Developers point to the increased digitization of everything in society - many people prefer using their phones over paper documents. But developers also say that digital passports will make verifying vaccination records faster and more secure. It's harder to lose, and may be harder to create a fake copy of a digital record.

Gartner analyst Donna Medeiros pointed to the need for long lines of people, perhaps at airports, to carry similar passes so they can all be scanned using the same machine.

"It's going to speed up our process to have health passports overall," she said.

Jenny Wanger, director of programs at the Linux Foundation Public Health, compared the issue to showing a bouncer at a bar a driver's license. All the bouncer needs to see is that you are over 21 years old, and your picture matches. But they also get to see your address, weight and other identifying information.

With a digital option, Wanger said, the idea is that people will get to pick and choose what they show each entity, depending on the entrance requirements.

But digital records can also be faked. Israel's Green Pass, one of the world's first digital coronavirus vaccination passes to launch, faced hurdles in February when cybersecurity experts pointed out the passes could be copied and a market for counterfeit passes popped up online, according to the Times of Israel. The government said it would secure the passes and issue updated versions.

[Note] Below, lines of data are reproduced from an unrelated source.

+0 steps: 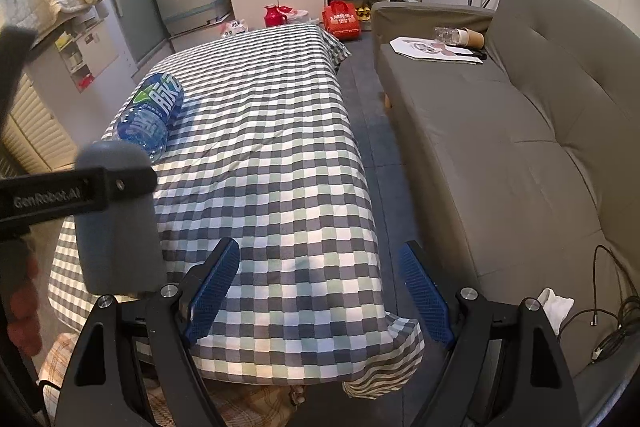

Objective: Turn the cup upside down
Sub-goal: 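Grasp the grey cup with the left gripper while the right gripper releases it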

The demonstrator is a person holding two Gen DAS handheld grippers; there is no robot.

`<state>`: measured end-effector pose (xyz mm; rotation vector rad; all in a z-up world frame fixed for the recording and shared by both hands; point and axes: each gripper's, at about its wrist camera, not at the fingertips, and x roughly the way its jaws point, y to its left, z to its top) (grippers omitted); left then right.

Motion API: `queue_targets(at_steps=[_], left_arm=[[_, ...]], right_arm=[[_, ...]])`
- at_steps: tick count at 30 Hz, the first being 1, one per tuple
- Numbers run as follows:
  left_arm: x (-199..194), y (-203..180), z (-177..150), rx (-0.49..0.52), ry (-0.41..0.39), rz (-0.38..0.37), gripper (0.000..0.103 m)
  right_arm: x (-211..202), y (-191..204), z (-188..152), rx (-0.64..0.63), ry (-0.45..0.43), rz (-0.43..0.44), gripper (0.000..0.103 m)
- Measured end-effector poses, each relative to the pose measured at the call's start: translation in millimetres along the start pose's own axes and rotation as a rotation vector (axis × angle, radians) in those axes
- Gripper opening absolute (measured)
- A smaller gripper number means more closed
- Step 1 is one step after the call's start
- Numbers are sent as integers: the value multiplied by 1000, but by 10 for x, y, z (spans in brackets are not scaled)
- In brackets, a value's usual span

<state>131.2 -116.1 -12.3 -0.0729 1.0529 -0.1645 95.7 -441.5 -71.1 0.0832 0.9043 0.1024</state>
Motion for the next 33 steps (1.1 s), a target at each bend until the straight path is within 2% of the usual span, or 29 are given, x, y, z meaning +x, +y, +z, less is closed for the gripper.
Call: queue_targets(at_steps=[8, 14, 16, 19, 23, 28, 33], left_arm=[[-129, -84, -241, 77, -97, 11, 74], [-81, -86, -444, 110, -39, -53, 75], [-59, -88, -476, 126, -42, -78, 76], [-20, -77, -513, 128, -42, -76, 81], [62, -26, -626, 128, -23, -105, 81], [213, 8, -767, 134, 15, -119, 80], [238, -6, -848, 179, -33, -116, 76]], right_arm=[[-67, -87, -11, 22, -17, -12, 82], [-178, -117, 11, 31, -45, -7, 82], [-217, -99, 11, 27, -55, 3, 82], [-305, -63, -12, 14, -90, 31, 82], [-370, -5, -80, -5, -133, 55, 82], [-334, 82, -128, -31, -131, 63, 82], [-258, 138, -153, -35, -116, 71, 82]])
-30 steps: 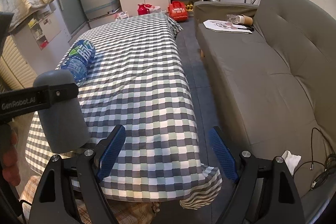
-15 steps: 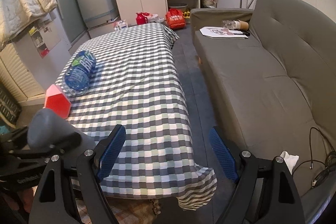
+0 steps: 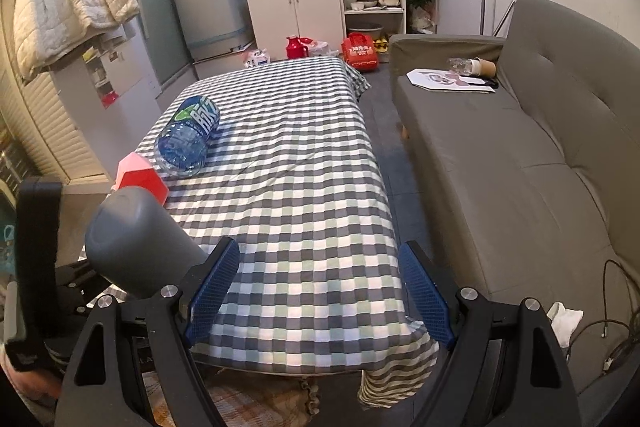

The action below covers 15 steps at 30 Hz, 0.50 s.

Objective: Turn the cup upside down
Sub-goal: 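Grasp the grey cup with the left gripper while the right gripper releases it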

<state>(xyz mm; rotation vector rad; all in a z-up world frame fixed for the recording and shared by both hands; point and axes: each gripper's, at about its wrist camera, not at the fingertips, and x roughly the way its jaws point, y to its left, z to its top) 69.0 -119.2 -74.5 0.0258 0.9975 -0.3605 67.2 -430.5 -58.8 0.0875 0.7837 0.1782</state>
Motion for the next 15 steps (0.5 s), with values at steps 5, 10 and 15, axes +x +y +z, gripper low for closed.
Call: queue_targets(at_steps=[5, 10, 15], left_arm=[[45, -38, 7, 41, -26, 35, 75], [121, -17, 90, 48, -49, 53, 75], [250, 28, 244, 75, -77, 81, 74]], right_arm=[[68, 25, -31, 6, 14, 5, 82], [114, 19, -35, 8, 23, 7, 82], [185, 8, -38, 15, 42, 10, 82]])
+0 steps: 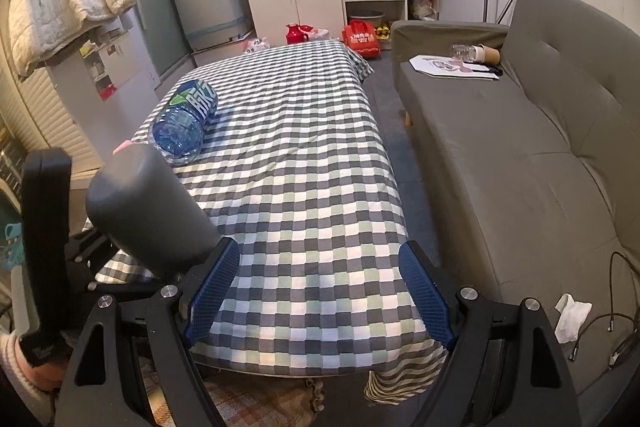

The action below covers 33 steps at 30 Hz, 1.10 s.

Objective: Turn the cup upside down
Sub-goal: 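Grasp the grey cup with the left gripper while the right gripper releases it, then rotate the grey cup upright with the left gripper and lower it onto the table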

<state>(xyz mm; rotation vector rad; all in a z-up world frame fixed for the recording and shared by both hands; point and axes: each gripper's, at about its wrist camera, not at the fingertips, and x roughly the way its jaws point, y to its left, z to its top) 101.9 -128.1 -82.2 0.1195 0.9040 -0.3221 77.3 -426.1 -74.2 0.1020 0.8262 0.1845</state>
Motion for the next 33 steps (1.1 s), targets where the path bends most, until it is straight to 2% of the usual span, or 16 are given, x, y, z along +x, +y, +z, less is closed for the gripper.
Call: queue_targets(at_steps=[4, 10, 13, 17, 19, 20, 25, 33], left_arm=[[75, 68, 83, -18, -20, 4, 74], [55, 78, 39, -20, -36, -6, 75], [33, 93, 5, -34, -32, -3, 85], [7, 79, -36, -28, -18, 17, 85], [-18, 59, -52, -26, -8, 15, 85], [-37, 57, -69, -30, -6, 9, 85], [-166, 135, -105, -86, -5, -10, 85], [-546, 158, -105, -137, -72, -43, 85]], right_arm=[[27, 35, 2, -12, 6, 2, 82], [66, 77, 4, -17, 13, 1, 82], [87, 103, -10, -22, 30, -3, 82], [74, 120, -17, -21, 39, -12, 82], [57, 125, -7, -22, 41, -25, 86], [47, 126, -4, -21, 40, -33, 89], [-63, 120, 2, -4, 26, -46, 90], [-383, 168, 18, -15, -15, -63, 90]])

Ryan Kalember, executive vice president of cybersecurity strategy at Proofpoint, says that while the application can "absolutely be made in a secure way" there will always be one weak point the hacker could exploit: the user. Without a central way to verify the phone user's identity in real time, there's always a chance that someone could have fraudulently obtained a vaccine pass through identity theft or other means.

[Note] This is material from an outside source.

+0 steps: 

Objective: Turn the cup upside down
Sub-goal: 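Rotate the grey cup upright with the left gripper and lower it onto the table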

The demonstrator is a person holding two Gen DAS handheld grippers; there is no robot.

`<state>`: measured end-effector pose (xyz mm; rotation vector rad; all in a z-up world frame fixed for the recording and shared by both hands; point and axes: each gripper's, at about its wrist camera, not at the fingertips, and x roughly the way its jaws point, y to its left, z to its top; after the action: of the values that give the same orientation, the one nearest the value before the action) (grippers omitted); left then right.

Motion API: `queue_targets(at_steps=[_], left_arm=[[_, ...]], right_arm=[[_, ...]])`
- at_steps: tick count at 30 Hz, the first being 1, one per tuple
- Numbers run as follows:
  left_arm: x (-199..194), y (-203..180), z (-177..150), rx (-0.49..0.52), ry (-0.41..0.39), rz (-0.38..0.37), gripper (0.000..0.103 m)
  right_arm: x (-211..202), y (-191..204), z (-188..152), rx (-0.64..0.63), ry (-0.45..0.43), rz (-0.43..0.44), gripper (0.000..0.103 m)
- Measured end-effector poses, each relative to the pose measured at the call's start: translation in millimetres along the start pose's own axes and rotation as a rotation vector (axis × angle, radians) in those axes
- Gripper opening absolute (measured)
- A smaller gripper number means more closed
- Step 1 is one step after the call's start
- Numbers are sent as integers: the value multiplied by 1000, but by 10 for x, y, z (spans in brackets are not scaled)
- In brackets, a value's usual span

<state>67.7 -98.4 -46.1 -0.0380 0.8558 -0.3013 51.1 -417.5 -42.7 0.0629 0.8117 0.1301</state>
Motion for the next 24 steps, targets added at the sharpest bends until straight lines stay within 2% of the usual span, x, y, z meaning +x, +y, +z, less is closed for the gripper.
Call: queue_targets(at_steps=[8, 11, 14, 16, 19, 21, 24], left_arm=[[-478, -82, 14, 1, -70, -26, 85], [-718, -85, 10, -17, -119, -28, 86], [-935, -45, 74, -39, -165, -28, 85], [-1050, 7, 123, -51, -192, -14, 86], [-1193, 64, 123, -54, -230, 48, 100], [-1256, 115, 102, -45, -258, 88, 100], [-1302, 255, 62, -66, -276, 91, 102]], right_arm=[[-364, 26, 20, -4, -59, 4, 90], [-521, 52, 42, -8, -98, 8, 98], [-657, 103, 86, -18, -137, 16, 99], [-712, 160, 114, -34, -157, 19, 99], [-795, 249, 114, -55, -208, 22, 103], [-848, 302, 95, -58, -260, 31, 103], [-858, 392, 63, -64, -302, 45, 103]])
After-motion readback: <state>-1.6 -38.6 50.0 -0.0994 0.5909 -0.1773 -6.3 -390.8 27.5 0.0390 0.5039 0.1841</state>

He added that passes would be secure once they are in a digital wallet.

"If you're looking to do the sort the bare minimum, which might be required for legal and liability purposes to get people into a sporting event, this is probably enough," he said. "But is it going to be a foolproof system or a hacker-proof system or a system that is impossible to penetrate with forgeries? Absolutely not."

- How widespread will these be?

It's unclear how prevalent it will be to require a vaccine passport for entry, or how long-lasting the trend will become. But the initial interest from governments, airlines and even some private venues shows no sign of abating.

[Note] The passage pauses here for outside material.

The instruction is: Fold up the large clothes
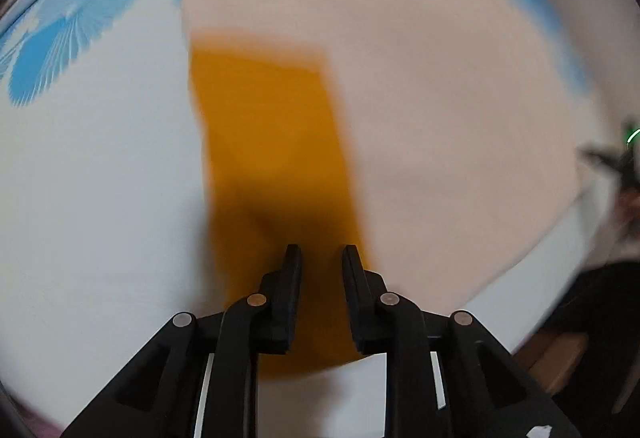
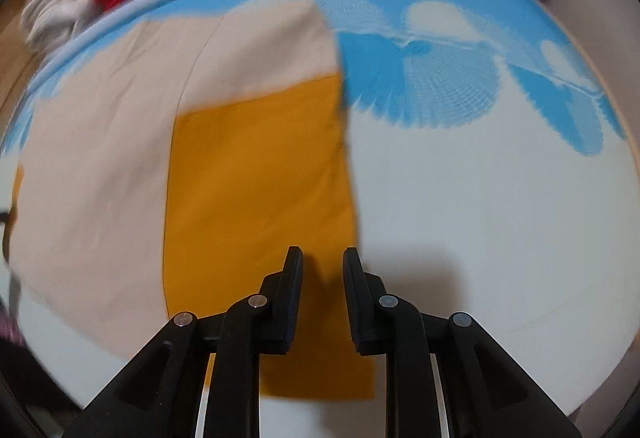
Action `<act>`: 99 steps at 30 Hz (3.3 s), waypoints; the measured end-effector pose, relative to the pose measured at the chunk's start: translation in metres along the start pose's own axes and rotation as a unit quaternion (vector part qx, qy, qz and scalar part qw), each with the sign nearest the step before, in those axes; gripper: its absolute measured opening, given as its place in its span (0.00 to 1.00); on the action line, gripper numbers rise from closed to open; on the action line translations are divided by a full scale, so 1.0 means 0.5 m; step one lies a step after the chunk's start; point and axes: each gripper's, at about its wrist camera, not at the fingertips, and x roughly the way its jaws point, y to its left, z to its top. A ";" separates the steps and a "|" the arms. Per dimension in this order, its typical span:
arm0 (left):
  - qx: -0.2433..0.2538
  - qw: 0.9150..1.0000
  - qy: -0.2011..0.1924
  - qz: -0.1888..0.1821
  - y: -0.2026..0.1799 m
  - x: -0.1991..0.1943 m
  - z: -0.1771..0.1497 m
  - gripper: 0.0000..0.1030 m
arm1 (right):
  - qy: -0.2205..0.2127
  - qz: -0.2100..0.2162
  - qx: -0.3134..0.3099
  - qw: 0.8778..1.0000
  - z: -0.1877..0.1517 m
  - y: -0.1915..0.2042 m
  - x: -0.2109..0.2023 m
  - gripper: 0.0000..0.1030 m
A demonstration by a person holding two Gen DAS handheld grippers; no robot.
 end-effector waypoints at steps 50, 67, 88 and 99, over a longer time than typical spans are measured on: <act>-0.156 0.954 -0.253 0.038 -0.215 -0.160 -0.313 0.26 | -0.142 -0.004 -0.011 0.990 -0.163 0.518 -0.157 0.29; -0.153 0.959 -0.238 0.022 -0.244 -0.135 -0.298 0.26 | -0.164 -0.015 -0.027 0.986 -0.242 0.458 -0.212 0.29; -0.382 0.881 -0.192 -0.204 -0.042 -0.016 -0.271 0.48 | -0.158 0.032 0.000 0.987 -0.172 0.479 -0.154 0.29; -0.435 0.842 -0.218 -0.234 0.002 0.032 -0.223 0.49 | -0.076 0.012 0.008 0.997 -0.129 0.511 -0.018 0.33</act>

Travelers to some countries are already using vaccine passports, and Madison Square Garden said it will try out New York's app.

Still, there was a lot of initial interest for tech to get involved in contact tracing at the beginning of the pandemic. Apple and Google created protocols for the practice, but it was only used in a patchwork manner in a few states.

"We had a big thing around contact tracing and I really like the system we built - but no one used it," said Matt Green, a cryptography and security expert who is an associate professor at the Johns Hopkins Information Security Institute. "I'm a little skeptical."

That's part of the reason many industry groups hope the federal government gets involved and issues guidelines for vaccine passports. They are also trying to tiptoe around the increasing politicization of vaccine passports.

"This technology is coming down the line no matter what, and there is a right way and a wrong way to do it and we want to make sure it's done the right way," Wanger said.